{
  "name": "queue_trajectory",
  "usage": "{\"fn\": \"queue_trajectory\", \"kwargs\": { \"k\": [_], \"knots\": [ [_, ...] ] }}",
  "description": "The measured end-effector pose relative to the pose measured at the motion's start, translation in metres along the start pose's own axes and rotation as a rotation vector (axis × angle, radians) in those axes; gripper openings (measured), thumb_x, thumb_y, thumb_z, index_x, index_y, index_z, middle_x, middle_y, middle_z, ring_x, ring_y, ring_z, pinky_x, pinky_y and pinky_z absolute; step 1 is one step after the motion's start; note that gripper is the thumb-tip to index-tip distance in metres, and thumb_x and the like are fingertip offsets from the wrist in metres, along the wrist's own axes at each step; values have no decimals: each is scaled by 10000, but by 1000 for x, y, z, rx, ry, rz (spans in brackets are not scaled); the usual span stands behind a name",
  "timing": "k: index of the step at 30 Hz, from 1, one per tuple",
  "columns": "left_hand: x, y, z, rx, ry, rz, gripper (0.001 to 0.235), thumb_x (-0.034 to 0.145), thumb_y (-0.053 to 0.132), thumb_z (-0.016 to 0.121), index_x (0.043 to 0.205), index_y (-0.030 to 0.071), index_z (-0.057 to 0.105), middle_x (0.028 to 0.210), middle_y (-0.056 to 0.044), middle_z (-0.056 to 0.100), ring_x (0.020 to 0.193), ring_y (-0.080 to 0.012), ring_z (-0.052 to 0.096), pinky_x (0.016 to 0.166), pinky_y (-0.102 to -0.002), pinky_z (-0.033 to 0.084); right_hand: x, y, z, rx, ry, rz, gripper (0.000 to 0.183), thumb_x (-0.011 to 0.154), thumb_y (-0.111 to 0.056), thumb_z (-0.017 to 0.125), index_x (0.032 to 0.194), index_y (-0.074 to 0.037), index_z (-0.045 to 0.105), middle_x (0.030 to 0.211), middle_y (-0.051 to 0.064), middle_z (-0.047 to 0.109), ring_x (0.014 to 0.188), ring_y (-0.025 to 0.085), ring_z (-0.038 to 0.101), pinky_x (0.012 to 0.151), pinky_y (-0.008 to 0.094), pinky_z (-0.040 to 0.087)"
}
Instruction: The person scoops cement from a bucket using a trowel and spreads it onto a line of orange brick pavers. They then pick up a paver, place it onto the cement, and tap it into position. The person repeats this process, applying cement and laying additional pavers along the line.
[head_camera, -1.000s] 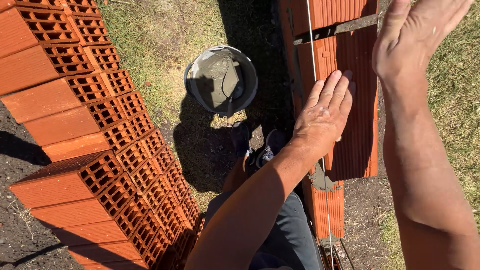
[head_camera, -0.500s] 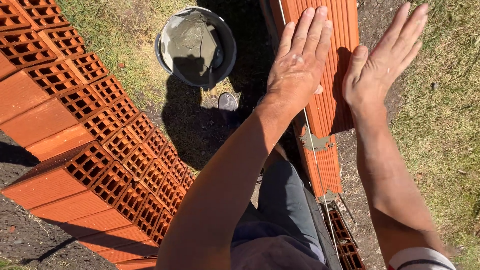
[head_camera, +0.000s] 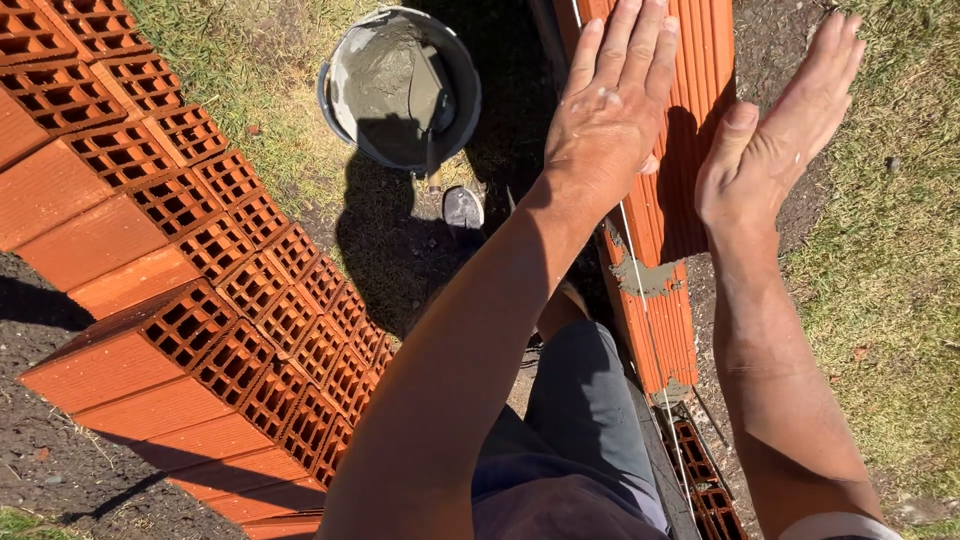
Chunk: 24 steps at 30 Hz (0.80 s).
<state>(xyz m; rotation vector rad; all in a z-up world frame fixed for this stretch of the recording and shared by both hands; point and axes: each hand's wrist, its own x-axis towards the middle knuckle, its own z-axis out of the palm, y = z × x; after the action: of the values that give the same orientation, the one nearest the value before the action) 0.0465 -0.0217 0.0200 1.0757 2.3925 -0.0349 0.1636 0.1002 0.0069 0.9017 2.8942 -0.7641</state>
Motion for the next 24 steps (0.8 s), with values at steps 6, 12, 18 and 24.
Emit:
{"fn": "queue_trajectory", "kwargs": {
  "k": [6,12,18,24],
  "knots": [
    [-68,-17,-13,0,308,48,578,1152,160,638,1597,78,278,1643,-113,221,1562,-284,255,1317,-454,231,-128,-27,12,798,374,-387,345,1150,-329,500,1085,4,564,1016,173,589,692,212,585,559,311,540],
    [-249,-78,85,-637,439,198,415,1112,8,442,1525,37,445,1624,-145,387,1542,-357,401,1296,-532,366,-191,-64,235,775,-468,412,165,900,-261,524,893,-158,394,871,-12,408,838,131,348,745,324,254],
    [-421,-189,261,-534,244,-292,360,930,196,669,1278,107,648,1436,-153,579,1348,-365,530,1086,-473,461,-141,-78,495,596,-767,1099,791,758,-809,515,1198,-157,593,991,5,596,858,165,503,776,392,400],
    [-502,-225,324,-649,-105,-750,549,859,295,710,1380,159,602,1520,-48,504,1408,-260,477,1105,-438,471,-99,-132,516,760,-576,1266,448,981,-446,645,1152,-77,457,673,49,595,430,145,588,343,283,501]
  ]
}}
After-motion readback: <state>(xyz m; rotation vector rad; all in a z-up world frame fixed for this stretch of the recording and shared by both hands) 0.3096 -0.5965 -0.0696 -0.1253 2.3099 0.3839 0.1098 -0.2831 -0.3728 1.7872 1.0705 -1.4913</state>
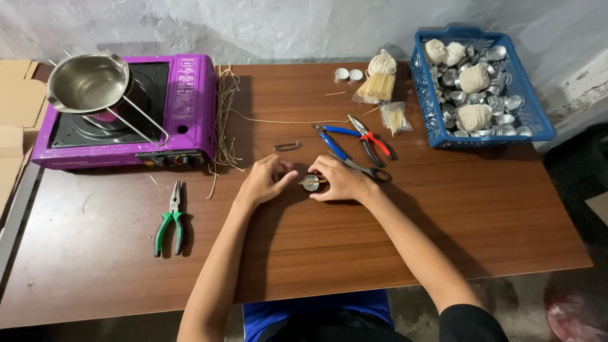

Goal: The person assembles small craft items by inserting wooden sticks into metal tins. They use pliers to trim a stick and scissors to cut another, then place the sticks into the tins on a wooden table.

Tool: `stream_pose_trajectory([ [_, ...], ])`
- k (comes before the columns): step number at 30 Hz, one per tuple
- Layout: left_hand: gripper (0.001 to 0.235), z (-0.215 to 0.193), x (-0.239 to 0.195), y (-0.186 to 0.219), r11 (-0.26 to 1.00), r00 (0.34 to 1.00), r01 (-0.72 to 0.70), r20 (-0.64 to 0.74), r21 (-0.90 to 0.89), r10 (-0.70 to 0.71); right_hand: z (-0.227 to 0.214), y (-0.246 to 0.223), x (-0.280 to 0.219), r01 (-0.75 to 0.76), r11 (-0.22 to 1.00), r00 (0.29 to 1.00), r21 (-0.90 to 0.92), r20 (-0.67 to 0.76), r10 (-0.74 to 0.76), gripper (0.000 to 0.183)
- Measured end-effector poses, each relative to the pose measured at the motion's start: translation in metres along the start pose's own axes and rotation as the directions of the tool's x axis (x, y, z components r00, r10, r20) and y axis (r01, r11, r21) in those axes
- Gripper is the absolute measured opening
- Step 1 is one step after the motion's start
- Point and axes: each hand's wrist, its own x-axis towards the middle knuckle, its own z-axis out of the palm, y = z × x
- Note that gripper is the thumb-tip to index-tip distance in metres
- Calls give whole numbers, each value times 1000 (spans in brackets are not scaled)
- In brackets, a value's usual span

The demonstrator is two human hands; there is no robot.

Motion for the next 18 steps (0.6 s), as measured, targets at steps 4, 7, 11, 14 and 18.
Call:
stream_pose_trajectory([
  [4, 23, 3, 1, -7, 1000, 1000, -15, -9, 23, 15, -2, -1, 1, 3, 1000, 1000, -17, 6, -3, 47],
  [7, 26, 1, -1, 1, 998, 1000, -26, 7, 53, 26, -10, -3, -3, 7, 1000, 1000, -12, -26, -7, 45],
  [11, 24, 2, 0, 5, 992, 999, -44, 25, 116, 41, -31, 6, -22, 6, 999, 997, -52, -76, -10, 45],
  [14, 24, 4, 0, 7, 991, 999, -46, 28, 122, 43, -62, 12, -46, -28, 997, 993, -75, -116, 20, 44],
  [18, 23, 6, 2, 5, 985, 999, -43, 40, 168, 36, -108, 15, -87, -140, 986, 979, -88, -162, 125, 45],
])
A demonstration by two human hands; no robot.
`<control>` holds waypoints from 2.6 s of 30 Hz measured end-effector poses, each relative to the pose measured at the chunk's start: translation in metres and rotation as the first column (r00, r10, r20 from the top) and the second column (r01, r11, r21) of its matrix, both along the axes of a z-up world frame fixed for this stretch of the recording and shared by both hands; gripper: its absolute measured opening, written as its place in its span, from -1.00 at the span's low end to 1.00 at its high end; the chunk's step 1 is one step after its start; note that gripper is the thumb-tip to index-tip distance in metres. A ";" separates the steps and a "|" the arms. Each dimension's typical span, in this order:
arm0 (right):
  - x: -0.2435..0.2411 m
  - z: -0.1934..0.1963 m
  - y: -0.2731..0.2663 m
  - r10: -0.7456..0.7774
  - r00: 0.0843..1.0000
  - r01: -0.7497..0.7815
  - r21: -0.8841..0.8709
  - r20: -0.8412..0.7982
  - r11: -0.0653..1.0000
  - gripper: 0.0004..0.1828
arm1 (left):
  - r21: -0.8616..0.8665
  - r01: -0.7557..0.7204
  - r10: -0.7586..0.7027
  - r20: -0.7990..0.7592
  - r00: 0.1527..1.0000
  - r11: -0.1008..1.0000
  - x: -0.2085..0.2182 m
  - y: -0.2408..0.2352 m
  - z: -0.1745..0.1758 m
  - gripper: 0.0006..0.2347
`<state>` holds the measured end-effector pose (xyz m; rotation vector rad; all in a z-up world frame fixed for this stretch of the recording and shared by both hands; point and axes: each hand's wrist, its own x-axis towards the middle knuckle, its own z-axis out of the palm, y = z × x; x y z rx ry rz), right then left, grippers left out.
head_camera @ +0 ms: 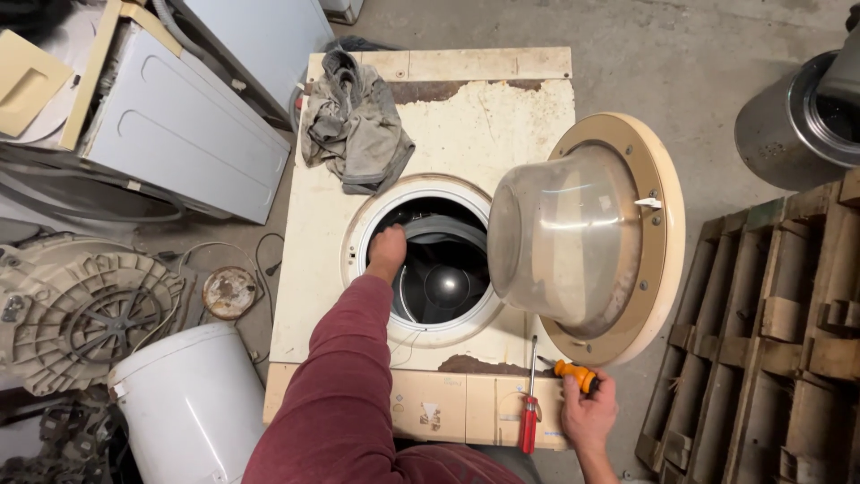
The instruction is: The person works on the top-loading washing machine with the lid open, repeatedly reaching into the drum to adjust or remove a gray rubber seal or gasket. They use an orange-handled screwdriver to pry and manipulate the seal around the drum rim, then continue adjusting the seal by hand.
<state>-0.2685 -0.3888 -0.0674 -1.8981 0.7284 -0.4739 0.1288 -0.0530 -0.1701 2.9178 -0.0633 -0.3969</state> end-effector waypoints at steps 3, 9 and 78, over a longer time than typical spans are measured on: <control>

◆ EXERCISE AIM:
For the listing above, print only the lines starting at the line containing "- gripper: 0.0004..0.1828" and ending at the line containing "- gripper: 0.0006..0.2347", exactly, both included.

◆ WRITTEN RESPONSE:
  - gripper: 0.0004..0.1828
arm1 (left):
  - r21: -0.8616..0.8665
  - r01: -0.7557..0.7204
  - r10: -0.7586..0.7027
  - r20: -0.7990..0.7592
  - r00: 0.1527..1.0000
  - r11: -0.1008..1.0000
  - x: -0.2085..0.2182 m
  - y: -0.2408..0.2352 m
  - z: -0.1745..0.1758 m
  - gripper: 0.0006..0.2347

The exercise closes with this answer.